Le Pen endorses neither Sarkozy nor Hollande

Le Pen endorses neither Sarkozy nor Hollande

PARIS

Front National candidate Le Pen gestures after delivering a speech in Paris, during the party’s celebrations of Joan of Arc, marking this year her 600th birth anniversary. AFP photo

The leader of France’s resurgent, anti-immigrant far right, Marine Le Pen, refused to endorse either incumbent Nicolas Sarkozy or François Hollande, his socialist challenger, in the country’s presidential runoff and said yesterday she would cast a blank protest ballot.

Le Pen, who came in a strong third place in the first round of voting April 22, told her supporters at a large rally in Paris to “vote according to your conscience.” Le Pen won 6.5 million votes, totaling 17.9 percent.
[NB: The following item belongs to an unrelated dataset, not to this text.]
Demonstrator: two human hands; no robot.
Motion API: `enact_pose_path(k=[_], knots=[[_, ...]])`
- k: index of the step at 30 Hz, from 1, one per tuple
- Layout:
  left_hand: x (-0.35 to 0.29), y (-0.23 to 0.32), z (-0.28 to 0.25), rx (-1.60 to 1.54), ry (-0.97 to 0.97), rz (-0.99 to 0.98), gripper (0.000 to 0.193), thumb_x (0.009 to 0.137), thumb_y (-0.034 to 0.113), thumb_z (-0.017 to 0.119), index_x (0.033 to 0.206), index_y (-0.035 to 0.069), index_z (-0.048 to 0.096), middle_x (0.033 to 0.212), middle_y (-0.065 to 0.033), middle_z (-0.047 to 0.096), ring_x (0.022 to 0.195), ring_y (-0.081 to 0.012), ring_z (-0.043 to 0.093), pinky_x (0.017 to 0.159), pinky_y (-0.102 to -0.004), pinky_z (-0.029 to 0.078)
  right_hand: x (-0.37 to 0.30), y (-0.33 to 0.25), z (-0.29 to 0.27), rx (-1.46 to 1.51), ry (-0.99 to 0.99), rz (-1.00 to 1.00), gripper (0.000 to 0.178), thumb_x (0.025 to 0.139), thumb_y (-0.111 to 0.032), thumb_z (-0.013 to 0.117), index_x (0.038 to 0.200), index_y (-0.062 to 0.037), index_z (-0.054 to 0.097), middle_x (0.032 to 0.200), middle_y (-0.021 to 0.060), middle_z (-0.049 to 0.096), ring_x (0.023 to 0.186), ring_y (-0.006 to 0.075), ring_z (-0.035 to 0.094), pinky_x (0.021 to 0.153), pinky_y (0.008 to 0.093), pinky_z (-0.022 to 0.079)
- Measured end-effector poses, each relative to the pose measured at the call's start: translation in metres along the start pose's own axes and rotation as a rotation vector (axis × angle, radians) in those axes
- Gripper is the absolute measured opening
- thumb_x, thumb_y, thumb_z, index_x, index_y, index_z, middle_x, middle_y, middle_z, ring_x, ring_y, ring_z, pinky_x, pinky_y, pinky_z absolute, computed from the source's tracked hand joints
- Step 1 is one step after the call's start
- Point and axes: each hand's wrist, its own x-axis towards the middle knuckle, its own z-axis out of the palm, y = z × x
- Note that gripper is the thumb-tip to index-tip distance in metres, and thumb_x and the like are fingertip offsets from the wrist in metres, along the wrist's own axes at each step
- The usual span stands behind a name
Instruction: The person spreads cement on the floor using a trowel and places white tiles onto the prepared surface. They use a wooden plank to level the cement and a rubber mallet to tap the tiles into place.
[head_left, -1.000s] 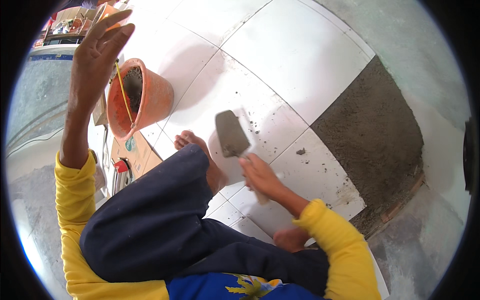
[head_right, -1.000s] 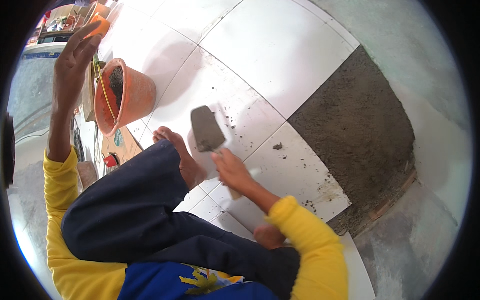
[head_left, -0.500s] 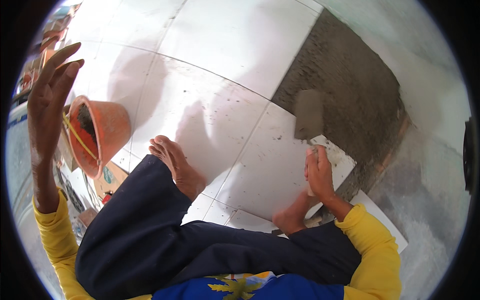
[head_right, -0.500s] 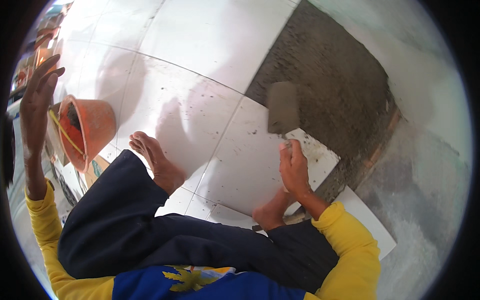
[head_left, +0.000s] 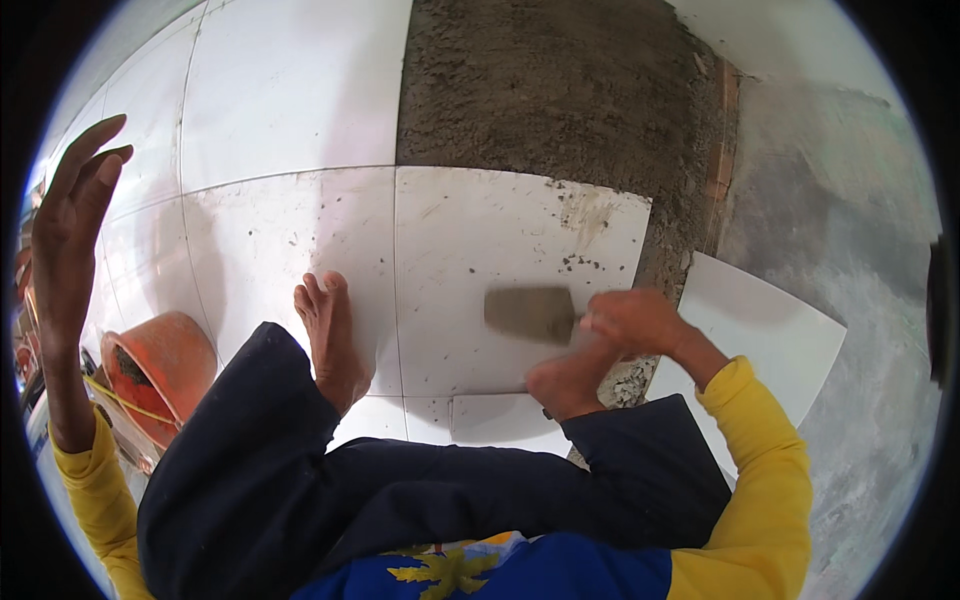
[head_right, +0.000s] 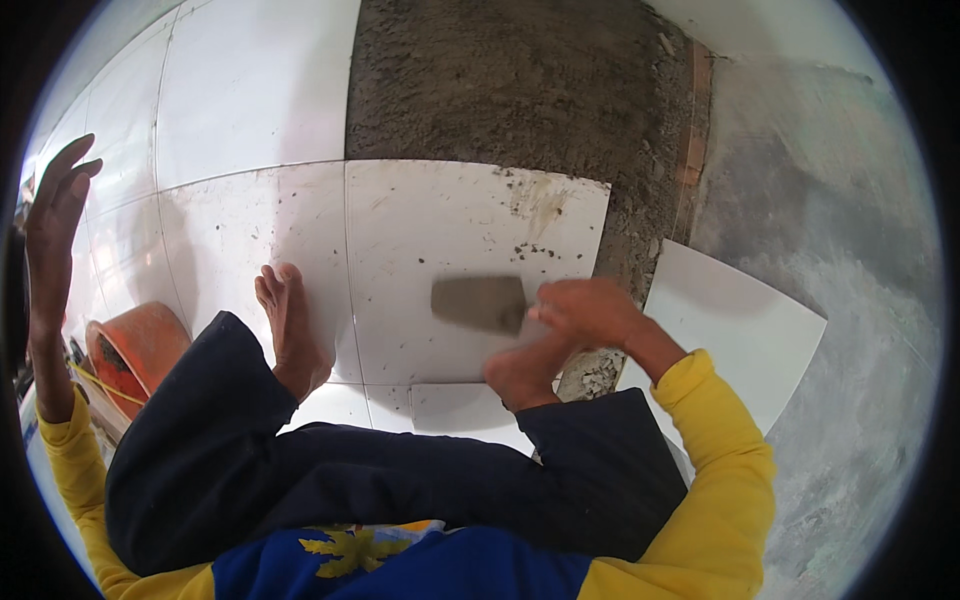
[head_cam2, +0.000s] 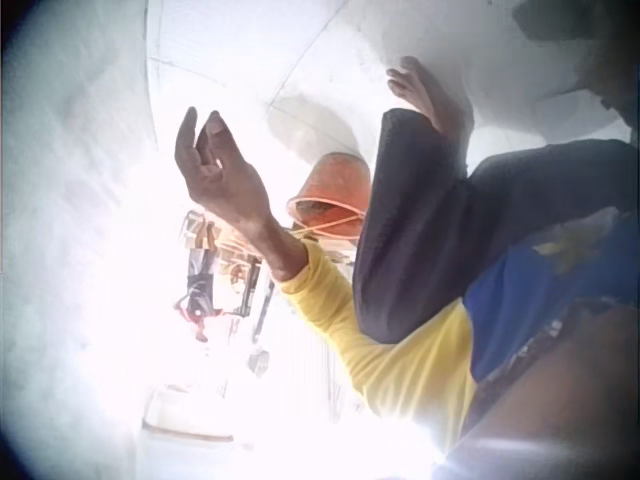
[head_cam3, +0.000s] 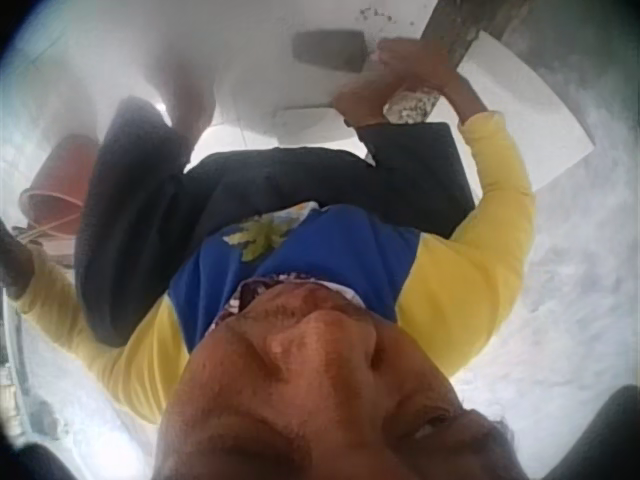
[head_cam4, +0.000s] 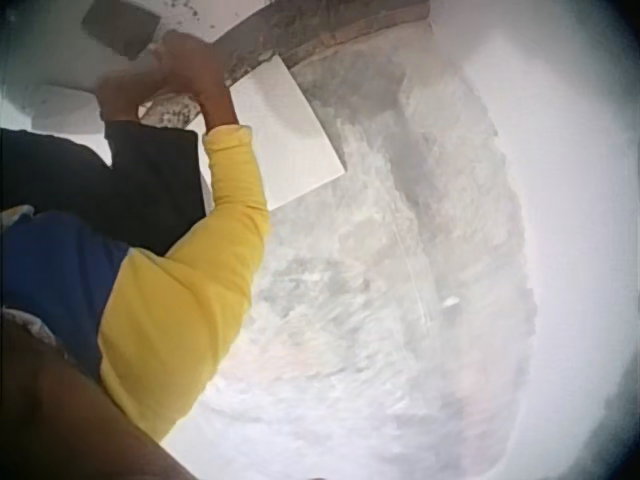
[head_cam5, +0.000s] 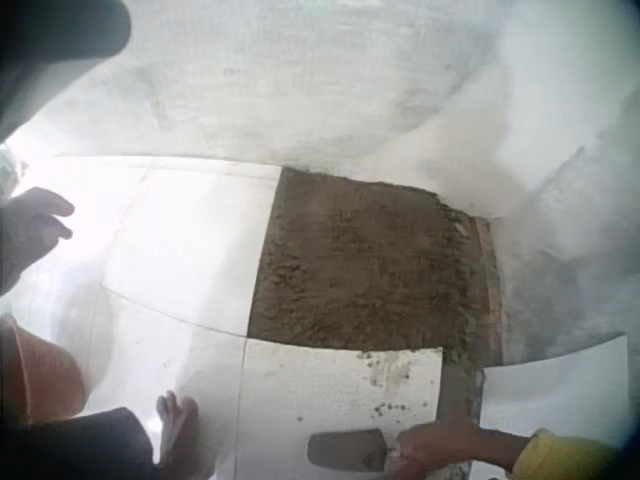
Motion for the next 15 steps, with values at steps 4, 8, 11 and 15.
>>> enact_pose_path(k=[4,8,11,15], knots=[[0.023,0.027,-0.020,-0.047,-0.051,0.089,0.048,0.108,0.042,0.060,0.147,0.014,0.059,0.145,-0.0126,0.065,0.131,-0.0284,0.066,0.114,-0.0474,0.050,0.004,0.062,0.021,0.021,0.222,-0.143,0.034,0.106,-0.040,0.056,0.112,-0.0074,0.065,0.102,0.0133,0.071,0.095,0.0408,0.070,0.078,0.0503,0.056],[0.060,0.053,0.007,-0.188,-0.034,0.069,0.051,0.108,0.044,0.061,0.142,0.006,0.062,0.140,-0.0160,0.067,0.125,-0.0268,0.068,0.111,-0.0437,0.052,-0.003,0.041,-0.031,-0.039,0.476,0.327,0.031,0.106,-0.036,0.057,0.115,-0.0069,0.064,0.108,0.0130,0.071,0.094,0.0411,0.070,0.074,0.0514,0.057],[0.086,0.078,0.011,-0.329,-0.065,0.144,0.050,0.107,0.043,0.063,0.137,0.003,0.065,0.131,-0.0164,0.070,0.120,-0.0277,0.070,0.106,-0.0408,0.054,0.015,-0.002,-0.012,-0.154,0.553,0.158,0.030,0.106,-0.035,0.056,0.115,-0.0073,0.063,0.104,0.0136,0.071,0.093,0.0399,0.070,0.070,0.0515,0.058],[0.101,0.105,0.006,-0.644,-0.264,0.410,0.040,0.107,0.029,0.062,0.131,-0.003,0.065,0.124,-0.0180,0.069,0.113,-0.0285,0.068,0.101,-0.0419,0.052,0.022,0.024,0.019,-0.164,0.791,0.469,0.030,0.108,-0.037,0.054,0.112,-0.0088,0.062,0.090,0.0117,0.068,0.081,0.0321,0.071,0.061,0.0465,0.057]])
She assailed conservative Sarkozy, who has borrowed some of Le Pen’s rhetoric about immigrants and Muslims in his campaign, accusing him of impoverishing the French and giving up too much sovereignty to the European Union.

Le Pen threw cold water on Sarkozy’s attempts to woo her voters. “I will cast a blank ballot,” she said. “Each one of you will make your choice,” she said while insisting that she herself could not endorse Sarkozy or Socialist challenger Hollande.

Criticism of migrants

Observers have said Le Pen is distancing herself from Sarkozy in hopes of becoming the face of the French opposition under Socialist leadership.
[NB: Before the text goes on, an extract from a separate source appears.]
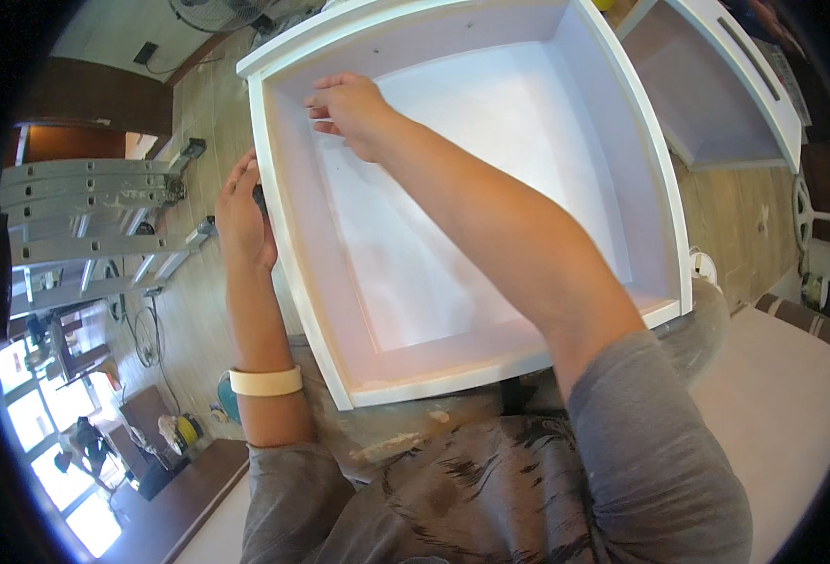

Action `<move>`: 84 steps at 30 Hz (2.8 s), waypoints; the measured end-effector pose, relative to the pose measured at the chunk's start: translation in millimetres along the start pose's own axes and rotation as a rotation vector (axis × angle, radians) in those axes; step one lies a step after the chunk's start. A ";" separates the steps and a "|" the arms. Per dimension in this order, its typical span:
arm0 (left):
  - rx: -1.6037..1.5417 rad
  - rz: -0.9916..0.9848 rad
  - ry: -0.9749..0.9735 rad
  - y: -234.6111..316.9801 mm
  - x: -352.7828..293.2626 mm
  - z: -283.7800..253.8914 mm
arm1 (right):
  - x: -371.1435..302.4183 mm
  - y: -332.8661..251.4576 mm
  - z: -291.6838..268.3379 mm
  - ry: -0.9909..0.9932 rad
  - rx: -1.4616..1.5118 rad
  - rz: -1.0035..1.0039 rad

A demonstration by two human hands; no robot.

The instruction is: The person sits on the floor and applies masking tape to the edges of a white drawer. They smooth the tape along the seams and corners, then use a small tool to trim or press the tape. The drawer remains on the floor throughout the clip.

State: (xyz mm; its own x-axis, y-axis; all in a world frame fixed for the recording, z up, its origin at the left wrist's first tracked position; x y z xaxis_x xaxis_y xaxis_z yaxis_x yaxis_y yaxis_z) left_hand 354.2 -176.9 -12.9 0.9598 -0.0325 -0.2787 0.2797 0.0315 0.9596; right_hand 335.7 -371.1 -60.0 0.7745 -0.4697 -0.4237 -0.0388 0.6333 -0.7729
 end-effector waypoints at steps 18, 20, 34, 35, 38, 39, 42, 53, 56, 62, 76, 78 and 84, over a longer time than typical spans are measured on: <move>0.373 0.291 0.114 12.7 -5.4 -2.9 | 26.2 33.7 50.6 0.099 0.490 0.247; 0.359 0.293 0.122 11.5 -4.5 -3.8 | 25.4 35.6 53.4 0.120 0.487 0.264; 0.373 0.307 0.137 12.9 -5.7 -3.8 | 25.9 37.7 52.8 0.070 0.428 0.328; 0.375 0.314 0.136 13.4 -5.8 -3.5 | 26.7 38.6 52.5 0.068 0.427 0.327; 0.380 0.319 0.136 13.9 -5.5 -3.3 | 29.3 38.9 54.0 0.029 0.433 0.321; 0.381 0.311 0.138 13.3 -5.3 -3.5 | 29.5 38.6 53.9 0.023 0.452 0.313; 0.368 0.307 0.130 11.3 -3.3 -4.6 | 31.3 38.2 54.6 -0.018 0.501 0.287; 0.370 0.332 0.138 11.2 -2.7 -6.7 | 24.0 37.3 50.6 0.112 0.479 0.305; 0.371 0.316 0.135 12.1 -4.9 -4.1 | 30.0 37.9 53.7 0.059 0.410 0.279; 0.356 0.308 0.124 11.6 -4.8 -6.8 | 31.5 51.2 45.7 0.117 0.627 0.346; 0.385 0.326 0.131 20.3 -15.3 1.7 | 18.1 20.4 48.2 0.228 0.152 -0.060; 0.412 0.323 0.130 19.7 -14.0 -1.7 | 19.7 23.2 51.5 0.218 0.133 -0.054; 0.454 0.310 0.137 19.5 -13.1 -2.9 | 19.1 26.8 53.1 0.139 0.071 -0.064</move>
State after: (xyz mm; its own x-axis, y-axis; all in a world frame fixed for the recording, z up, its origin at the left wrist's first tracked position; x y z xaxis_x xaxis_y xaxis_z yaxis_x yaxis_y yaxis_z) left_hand 347.1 -172.9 9.4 0.9981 0.0408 0.0457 -0.0247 -0.4149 0.9095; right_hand 383.0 -330.4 -63.7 0.6786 -0.5884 -0.4396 0.0567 0.6387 -0.7673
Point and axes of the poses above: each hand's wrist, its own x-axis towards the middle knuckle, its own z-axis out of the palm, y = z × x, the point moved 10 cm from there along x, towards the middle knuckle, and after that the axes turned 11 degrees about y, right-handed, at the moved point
Le Pen urged her supporters to focus on upcoming parliamentary elections, where she hopes her National Front party will win a presence in the National Assembly for the first time since 1986. Across town, Sarkozy held a campaign rally of his own. In a radio interview yesterday morning, Sarkozy was asked whether France had too many immigrants, and answered, “Yes.” “Our system of integration doesn’t work. Why? Because before we were able to integrate those who were received on our territory, others arrived. Having taken in too many people, we paralyzed our system of integration,” he said on RMC radio. “I will never argue for zero immigration, but the reality is that when you invite more people than you can handle, you no longer integrate them,” Sarkozy said. He also ruled out naming centrist François Bayrou as prime minister if re-elected.

Bayrou came in fifth in the first round and scored just 9.1 percent, but Sarkozy sorely needs as many of his supporters as possible to vote for him on May 6. Foreign Minister Alain Juppe had suggested before the first round that Bayrou could make an able prime minister, suggesting the conservatives were reaching out to him, but Sarkozy’s comments made a deal for the runoff appear unlikely. Meanwhile, masses of workers, leftists and union leaders around France marked Labor Day with marches and rallies, in a mood of optimism ahead of May 6’s runoff. Marchers protested austerity measures pushed by Sarkozy.

Compiled from AFP and Reuters stories by the Daily News staff.